Leading representation system

Someone can look up a memory of a song by first seeing that he is opening the CD cover.

You can provoke this meta program as follows:

Note the very first eye movements .

Describe the event you last experienced.

How do you know someone is good at goal ability?

Tijdsordening: In time of throug time?

Use the knowledge of timeline therapy to find out how someone’s timeline runs. From this you can find out whether someone is using the meta-program through time or in time.

Time approach: Ordered or random?

Also use Timeline Therapy for this.

Time orientation

  • Little in the past. Much in the past
  • Little in the present A lot in the present
  • Little in the future. Much in the future
  • Ordered Random

Observation position

  • Few in the first position. A lot in the first position
  • Few in the second position. A lot in the second position
  • Little in the third position. A lot in the third position
  • Tells associated Tells dissociated

If someone tells associated, talk to this person in the present tense. Talk to someone dissociated, then talk to that person from a meta perspective.

Evidence-based belief filter: How often does someone have to prove their competence before you are convinced?

  • Automatically
  • Several times
  • For a certain amount of time
  • Constantly

Tip: Someone who has a belief filter of 3 times has the need to do the future pace 3 times as well.

Control direction

  • Self / others
  • Self / not
  • Not / others
  • Self / self

Do you know what you need to be successful?

Do you know what someone else needs?

Can you indicate that to others?

Exercise – Experience the meta programs: options & procedures

Do you have a strong options meta program? Then have a conversation with someone who lives according to the procedures meta program.

Exercise – Experience Meta Programs

Alternately talk to each other according to the extremes of each meta program. Conversation topics can be, for example: your work or the meaning of life.

Exercise – Recognize Meta Programs

Give someone the assignment to make a work of art, consisting of a number of objects and a number of people. Observe how this person works and determine which meta programs they use.

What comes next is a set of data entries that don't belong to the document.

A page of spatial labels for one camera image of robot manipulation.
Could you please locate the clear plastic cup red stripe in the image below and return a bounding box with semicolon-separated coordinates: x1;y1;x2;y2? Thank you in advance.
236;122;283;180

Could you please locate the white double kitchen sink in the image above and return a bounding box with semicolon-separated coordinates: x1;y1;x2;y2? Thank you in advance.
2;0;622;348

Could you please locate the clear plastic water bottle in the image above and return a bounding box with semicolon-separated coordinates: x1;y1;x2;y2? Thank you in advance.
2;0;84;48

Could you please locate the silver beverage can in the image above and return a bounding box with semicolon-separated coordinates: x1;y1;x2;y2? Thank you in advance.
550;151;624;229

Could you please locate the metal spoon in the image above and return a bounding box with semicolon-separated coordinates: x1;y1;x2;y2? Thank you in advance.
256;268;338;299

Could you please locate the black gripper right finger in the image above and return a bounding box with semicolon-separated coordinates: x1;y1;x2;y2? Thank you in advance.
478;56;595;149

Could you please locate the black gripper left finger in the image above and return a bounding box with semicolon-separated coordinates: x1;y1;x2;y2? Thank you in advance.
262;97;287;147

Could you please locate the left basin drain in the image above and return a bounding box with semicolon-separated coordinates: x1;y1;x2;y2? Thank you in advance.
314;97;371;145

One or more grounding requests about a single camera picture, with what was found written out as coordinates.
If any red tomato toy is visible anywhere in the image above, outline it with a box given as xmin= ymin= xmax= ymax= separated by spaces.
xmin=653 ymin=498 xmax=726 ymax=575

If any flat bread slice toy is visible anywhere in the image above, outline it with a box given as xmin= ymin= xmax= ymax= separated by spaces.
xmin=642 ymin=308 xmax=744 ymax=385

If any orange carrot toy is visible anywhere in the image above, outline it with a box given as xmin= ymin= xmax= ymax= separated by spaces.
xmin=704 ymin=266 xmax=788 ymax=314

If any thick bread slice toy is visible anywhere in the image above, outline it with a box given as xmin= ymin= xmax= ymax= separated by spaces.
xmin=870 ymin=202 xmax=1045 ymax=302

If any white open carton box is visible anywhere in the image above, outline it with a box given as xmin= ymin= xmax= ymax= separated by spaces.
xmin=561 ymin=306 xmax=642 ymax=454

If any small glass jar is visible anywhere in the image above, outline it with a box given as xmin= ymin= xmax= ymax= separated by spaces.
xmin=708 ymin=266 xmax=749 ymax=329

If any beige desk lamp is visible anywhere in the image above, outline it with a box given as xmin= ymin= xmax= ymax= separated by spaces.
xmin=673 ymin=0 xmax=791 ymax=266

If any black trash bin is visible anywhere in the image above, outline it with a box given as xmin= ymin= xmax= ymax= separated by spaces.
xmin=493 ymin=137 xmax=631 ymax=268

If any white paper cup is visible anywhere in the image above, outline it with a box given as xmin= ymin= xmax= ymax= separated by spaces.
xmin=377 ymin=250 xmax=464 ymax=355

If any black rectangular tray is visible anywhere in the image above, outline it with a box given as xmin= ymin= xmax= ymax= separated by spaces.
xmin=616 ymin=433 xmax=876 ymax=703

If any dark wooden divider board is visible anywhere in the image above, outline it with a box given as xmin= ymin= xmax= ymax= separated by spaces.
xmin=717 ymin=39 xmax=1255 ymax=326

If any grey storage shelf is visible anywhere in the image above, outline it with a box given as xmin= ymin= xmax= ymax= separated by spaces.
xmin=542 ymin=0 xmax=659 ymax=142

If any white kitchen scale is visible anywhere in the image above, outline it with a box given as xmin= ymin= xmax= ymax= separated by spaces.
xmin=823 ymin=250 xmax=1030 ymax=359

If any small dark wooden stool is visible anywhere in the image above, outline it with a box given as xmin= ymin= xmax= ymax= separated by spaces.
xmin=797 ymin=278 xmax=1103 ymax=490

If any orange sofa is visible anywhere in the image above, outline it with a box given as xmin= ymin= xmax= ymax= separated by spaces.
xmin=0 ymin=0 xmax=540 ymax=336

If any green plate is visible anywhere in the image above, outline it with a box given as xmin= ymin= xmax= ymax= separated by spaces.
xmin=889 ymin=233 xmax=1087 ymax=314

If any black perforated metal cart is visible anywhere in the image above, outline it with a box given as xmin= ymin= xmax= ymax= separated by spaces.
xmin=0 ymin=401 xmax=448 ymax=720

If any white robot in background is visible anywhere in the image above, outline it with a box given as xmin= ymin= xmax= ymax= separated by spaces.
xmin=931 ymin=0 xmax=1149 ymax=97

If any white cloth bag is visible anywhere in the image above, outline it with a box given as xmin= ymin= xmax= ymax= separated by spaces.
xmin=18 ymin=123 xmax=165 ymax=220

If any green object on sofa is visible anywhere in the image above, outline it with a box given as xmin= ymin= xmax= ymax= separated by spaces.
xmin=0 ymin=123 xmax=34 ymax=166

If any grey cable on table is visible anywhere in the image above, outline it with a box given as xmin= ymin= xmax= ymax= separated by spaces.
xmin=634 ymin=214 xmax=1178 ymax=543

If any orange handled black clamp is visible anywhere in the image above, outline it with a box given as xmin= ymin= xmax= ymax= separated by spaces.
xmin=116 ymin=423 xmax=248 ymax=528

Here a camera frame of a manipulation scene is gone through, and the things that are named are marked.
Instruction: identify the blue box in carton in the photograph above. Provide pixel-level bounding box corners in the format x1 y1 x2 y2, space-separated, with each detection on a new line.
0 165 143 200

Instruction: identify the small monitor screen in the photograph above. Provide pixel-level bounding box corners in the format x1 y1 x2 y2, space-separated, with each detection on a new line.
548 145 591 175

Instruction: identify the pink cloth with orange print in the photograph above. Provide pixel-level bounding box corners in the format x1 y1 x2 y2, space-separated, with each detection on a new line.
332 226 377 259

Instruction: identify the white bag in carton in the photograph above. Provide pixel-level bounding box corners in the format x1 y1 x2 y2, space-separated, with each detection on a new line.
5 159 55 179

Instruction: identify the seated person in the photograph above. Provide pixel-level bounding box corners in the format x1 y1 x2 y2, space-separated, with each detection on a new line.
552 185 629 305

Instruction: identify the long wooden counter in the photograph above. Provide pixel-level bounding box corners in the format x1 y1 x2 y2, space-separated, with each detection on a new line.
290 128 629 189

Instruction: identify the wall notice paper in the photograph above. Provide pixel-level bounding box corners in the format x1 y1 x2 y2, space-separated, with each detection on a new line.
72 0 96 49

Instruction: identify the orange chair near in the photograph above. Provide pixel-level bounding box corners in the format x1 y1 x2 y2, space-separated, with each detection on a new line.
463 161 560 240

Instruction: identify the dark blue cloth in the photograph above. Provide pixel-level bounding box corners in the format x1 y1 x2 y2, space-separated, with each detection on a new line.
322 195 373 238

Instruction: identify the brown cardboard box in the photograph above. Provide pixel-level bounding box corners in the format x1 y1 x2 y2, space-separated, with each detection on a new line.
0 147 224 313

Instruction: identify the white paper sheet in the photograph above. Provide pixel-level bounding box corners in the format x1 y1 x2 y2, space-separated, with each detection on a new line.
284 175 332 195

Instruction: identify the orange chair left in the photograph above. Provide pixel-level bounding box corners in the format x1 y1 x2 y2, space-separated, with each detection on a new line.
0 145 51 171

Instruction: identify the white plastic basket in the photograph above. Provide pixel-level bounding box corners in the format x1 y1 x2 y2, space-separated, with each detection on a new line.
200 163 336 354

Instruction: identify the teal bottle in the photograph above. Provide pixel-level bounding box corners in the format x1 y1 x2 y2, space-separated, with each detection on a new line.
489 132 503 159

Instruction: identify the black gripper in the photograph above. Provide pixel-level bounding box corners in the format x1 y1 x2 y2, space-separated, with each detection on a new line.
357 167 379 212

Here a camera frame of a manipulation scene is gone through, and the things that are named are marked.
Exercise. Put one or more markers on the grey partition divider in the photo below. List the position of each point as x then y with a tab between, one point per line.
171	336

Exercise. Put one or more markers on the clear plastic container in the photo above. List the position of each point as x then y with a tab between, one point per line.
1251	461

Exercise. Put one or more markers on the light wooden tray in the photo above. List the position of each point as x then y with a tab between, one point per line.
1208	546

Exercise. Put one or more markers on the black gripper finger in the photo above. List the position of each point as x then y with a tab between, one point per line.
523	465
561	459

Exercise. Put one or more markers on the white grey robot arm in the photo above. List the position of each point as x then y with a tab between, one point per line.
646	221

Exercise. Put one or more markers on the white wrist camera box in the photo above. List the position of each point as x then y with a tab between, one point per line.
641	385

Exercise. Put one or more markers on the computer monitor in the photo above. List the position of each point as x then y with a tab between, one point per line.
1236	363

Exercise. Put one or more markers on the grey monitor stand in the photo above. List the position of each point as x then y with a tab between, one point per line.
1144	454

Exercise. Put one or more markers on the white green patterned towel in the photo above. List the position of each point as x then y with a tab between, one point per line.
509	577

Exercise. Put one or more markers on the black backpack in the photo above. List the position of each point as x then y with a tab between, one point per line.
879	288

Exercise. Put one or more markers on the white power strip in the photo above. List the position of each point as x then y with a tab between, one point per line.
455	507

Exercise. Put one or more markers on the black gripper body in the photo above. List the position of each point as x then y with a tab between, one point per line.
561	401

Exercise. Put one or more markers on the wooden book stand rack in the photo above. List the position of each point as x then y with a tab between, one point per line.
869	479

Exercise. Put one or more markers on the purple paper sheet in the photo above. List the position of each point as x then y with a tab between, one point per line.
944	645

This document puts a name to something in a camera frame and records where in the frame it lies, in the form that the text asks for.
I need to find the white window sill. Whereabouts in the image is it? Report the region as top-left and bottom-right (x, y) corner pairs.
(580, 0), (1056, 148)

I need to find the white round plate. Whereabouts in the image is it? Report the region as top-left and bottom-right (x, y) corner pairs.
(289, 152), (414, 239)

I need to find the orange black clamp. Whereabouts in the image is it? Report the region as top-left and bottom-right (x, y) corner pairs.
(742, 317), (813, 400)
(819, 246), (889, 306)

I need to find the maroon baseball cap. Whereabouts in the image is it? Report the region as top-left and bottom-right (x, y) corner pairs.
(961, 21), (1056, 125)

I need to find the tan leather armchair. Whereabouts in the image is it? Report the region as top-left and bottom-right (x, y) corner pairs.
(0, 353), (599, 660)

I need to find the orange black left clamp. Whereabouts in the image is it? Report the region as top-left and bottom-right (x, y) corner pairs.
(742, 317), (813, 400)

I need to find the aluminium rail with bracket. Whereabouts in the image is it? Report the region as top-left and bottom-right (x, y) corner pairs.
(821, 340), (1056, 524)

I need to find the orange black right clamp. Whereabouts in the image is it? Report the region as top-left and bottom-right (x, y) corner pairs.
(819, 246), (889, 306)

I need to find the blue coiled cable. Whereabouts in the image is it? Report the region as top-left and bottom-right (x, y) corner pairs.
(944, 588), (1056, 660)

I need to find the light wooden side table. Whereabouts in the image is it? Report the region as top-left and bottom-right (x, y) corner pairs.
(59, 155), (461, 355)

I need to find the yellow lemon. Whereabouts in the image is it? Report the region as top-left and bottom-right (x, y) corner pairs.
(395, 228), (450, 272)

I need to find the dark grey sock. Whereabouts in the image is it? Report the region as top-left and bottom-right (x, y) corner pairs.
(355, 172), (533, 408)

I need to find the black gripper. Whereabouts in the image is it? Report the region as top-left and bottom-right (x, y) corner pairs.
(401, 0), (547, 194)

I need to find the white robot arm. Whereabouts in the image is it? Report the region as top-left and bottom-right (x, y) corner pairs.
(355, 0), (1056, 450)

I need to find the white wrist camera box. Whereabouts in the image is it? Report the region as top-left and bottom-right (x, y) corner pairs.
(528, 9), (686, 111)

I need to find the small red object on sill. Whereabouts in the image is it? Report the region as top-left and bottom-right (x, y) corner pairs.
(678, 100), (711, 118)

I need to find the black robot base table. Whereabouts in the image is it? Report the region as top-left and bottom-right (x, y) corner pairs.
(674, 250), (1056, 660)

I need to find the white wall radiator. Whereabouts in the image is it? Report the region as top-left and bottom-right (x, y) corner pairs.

Exercise – Practice meta programs by matching and mismatching on meta programs

  1. Find out what some of your practice partner’s meta programs are.
  2. Now tell your practice partner something. Do not coordinate your message with the meta programs of the other. So mismatching .
  3. And then you do match on meta programs . Notice the difference.

Exercise – Practice meta programs in work practice

Practice meta-programs in real life by offering your customers a meta-program analysis. You can optionally offer it as a free extra service for your current customers. Schedule a session with them to find out their meta programs and provide advice afterward. If necessary, make a recording of the session so that you can watch it back to find more meta programs.

Conclusion: embrace meta programs and take advantage of them

If I were to summarize meta programs, I would say please take the other person into account. Do not start from your own communication preferences, but look carefully at who you have in front of you. What does the other like and dislike? What motivates the other? What should the other hear – and how should it be said? For example, if you’re dating a classy person, keep your plain, flat talk to you.

I recommend delving into meta programs, or at least the MBTI. It has saved and saved the company where I worked a lot of money, because we were able to put together the right teams. It is best to hire someone who is trained in recognizing the meta programs. Or train yourself in this and offer yourself as a screener and consultant on the basis of meta programs. It will bring you a lot!

How do you use meta programs?

Let us know how you use meta programs in the comments!

About The Author


Hello! Thanks for reading these articles. My intention is to make happiness as simple and clear as posssible. By the way, excuse my English. I am not a native English speaker since I live in Amsterdam. Much appreciated if you use the comments to make suggestions on my grammar. See ya in another blogpost!